Sepanjang perkuliahan, mahasiswa telah diajak memahami bahwa sains dan teknologi bukan sekadar persoalan kecanggihan alat atau kemajuan pengetahuan. Keduanya selalu berkaitan dengan nilai, tujuan, tanggung jawab, dan dampak sosial. Dalam perspektif Islam, ilmu adalah amanah yang seharusnya melahirkan amal, menjaga martabat manusia, memperkuat keadilan, dan menghadirkan manfaat bagi kehidupan.
Melalui refleksi individual ini, mahasiswa diminta untuk tidak hanya menjelaskan apa yang telah dipelajari, tetapi juga menunjukkan bagaimana perkuliahan ini mengubah cara pandang mereka. Mahasiswa dapat merefleksikan pengalaman ketika membaca isu teknologi modern, memahami etika sains, melihat ketimpangan akses teknologi, atau terlibat dalam co-creation project bersama mitra. Refleksi ini menjadi kesempatan untuk bertanya: apa makna ilmu bagi saya? Bagaimana teknologi seharusnya digunakan? Dan kontribusi apa yang dapat saya berikan sebagai mahasiswa Muslim di masa depan?

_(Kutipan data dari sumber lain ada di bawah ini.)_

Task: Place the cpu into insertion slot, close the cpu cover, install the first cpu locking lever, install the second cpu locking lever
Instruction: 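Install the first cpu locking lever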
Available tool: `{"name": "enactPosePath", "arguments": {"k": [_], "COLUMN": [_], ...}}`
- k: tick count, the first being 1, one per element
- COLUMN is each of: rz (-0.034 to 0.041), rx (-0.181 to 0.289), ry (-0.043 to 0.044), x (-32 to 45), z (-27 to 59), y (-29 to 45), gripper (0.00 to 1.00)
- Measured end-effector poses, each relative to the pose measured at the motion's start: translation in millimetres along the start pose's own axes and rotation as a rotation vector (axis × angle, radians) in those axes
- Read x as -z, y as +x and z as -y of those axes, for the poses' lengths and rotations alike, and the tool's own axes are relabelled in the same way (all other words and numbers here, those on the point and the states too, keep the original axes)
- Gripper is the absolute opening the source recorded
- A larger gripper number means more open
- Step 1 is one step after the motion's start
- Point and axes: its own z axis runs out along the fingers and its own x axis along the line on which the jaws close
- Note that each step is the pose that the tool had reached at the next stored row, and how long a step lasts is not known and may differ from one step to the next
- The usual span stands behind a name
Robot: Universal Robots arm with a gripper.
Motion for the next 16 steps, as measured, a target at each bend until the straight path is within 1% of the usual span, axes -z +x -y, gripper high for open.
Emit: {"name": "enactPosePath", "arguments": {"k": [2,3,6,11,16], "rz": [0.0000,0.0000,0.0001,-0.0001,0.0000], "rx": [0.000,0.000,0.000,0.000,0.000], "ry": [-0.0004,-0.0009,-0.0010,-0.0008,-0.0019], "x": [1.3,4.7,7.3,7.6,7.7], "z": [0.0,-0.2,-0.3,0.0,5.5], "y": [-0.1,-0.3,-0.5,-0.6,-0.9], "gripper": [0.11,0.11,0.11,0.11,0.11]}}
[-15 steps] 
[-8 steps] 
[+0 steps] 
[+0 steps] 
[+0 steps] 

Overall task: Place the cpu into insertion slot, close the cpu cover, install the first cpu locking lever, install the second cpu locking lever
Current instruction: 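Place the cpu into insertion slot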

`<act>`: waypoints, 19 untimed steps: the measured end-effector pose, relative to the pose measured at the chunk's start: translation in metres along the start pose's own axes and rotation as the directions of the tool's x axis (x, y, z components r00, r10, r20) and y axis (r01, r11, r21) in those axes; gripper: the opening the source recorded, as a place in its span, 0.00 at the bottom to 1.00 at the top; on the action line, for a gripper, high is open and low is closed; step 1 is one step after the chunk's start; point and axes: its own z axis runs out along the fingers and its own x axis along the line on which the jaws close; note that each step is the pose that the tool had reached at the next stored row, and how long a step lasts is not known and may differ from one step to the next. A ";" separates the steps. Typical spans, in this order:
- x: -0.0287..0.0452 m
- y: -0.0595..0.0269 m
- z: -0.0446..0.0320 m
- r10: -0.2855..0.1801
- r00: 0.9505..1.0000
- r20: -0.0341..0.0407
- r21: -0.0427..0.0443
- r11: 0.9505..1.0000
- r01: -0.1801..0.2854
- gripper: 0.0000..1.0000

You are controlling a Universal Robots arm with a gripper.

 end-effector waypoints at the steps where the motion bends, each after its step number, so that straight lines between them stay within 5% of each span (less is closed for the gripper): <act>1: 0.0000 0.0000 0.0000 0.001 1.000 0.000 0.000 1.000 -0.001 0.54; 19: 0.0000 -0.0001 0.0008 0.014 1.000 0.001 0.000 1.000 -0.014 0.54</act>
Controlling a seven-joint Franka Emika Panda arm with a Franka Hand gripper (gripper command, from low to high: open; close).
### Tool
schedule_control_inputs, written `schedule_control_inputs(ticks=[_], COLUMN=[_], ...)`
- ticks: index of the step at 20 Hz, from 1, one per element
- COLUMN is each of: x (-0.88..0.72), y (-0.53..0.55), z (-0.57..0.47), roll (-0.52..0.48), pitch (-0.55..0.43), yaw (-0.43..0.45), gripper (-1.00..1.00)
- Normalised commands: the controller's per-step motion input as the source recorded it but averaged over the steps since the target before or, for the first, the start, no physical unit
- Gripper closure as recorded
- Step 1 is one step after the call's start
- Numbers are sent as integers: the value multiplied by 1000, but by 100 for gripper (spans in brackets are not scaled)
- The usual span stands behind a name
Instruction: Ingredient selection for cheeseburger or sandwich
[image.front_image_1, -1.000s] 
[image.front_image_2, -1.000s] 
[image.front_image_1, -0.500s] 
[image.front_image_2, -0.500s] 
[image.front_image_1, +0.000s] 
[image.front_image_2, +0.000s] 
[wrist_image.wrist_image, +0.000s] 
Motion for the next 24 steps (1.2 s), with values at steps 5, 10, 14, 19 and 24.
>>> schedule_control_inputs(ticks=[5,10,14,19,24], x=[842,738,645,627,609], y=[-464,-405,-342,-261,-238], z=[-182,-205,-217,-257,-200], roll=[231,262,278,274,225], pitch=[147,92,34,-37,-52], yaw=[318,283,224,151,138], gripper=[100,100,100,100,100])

Refleksi individual juga menjadi sarana untuk menghubungkan pengetahuan akademik dengan pengalaman pribadi dan tanggung jawab profesional. Mahasiswa diharapkan mampu menulis secara jujur, kritis, dan mendalam, bukan sekadar menyusun jawaban formal. Yang dinilai bukan hanya kelengkapan materi, tetapi juga kedalaman pemikiran, kejujuran refleksi, kemampuan menghubungkan teori dengan pengalaman, serta kesadaran etis dan spiritual yang tumbuh selama perkuliahan.

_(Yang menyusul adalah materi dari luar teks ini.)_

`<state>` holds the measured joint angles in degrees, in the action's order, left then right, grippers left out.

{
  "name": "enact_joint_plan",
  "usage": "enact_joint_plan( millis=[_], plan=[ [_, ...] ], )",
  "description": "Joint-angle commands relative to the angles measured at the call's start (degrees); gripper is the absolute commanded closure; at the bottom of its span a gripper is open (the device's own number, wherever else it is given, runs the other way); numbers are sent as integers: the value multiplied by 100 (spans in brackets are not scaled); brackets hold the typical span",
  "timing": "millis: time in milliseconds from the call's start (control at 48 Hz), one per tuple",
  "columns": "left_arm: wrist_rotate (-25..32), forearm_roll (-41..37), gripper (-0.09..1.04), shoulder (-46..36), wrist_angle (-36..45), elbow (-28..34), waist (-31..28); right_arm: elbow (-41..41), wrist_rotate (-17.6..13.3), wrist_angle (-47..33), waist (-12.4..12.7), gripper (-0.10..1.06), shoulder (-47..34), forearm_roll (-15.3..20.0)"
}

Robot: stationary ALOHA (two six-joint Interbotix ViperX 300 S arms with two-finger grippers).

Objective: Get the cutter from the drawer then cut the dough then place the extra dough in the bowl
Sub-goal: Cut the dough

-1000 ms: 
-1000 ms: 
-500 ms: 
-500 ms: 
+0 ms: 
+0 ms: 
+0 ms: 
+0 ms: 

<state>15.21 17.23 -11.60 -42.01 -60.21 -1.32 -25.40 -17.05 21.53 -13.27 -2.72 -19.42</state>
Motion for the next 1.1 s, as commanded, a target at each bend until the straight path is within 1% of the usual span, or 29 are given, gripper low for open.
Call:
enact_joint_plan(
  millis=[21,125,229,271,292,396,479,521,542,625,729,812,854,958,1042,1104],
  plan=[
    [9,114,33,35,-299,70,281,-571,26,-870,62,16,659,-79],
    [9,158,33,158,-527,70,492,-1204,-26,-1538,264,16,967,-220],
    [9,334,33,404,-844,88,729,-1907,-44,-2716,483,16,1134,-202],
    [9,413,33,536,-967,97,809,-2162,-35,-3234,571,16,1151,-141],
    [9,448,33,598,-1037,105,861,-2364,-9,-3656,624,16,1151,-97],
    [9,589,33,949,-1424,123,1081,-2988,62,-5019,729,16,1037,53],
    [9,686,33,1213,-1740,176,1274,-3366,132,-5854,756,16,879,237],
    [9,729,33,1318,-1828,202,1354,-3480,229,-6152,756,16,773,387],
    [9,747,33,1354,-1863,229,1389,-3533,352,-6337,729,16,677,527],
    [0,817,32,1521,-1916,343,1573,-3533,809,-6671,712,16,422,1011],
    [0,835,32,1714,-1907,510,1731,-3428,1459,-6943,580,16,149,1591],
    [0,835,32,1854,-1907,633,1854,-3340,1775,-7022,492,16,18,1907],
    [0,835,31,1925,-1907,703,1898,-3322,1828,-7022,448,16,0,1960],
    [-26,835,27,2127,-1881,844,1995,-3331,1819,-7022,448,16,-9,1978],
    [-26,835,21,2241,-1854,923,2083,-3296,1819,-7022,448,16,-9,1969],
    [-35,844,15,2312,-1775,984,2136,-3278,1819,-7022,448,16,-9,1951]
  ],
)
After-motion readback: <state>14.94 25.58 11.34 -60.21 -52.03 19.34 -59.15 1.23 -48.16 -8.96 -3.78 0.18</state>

Dengan demikian, Ujian Akhir Semester ini menjadi penutup yang bermakna: dari memahami konsep menuju membangun sikap; dari belajar teori menuju merumuskan komitmen; dan dari ilmu menuju amal. Refleksi individual ini diharapkan membantu mahasiswa menyadari bahwa menjadi manusia berilmu bukan hanya soal mengetahui lebih banyak, tetapi juga menggunakan pengetahuan secara bijak, bertanggung jawab, dan bermanfaat bagi sesama.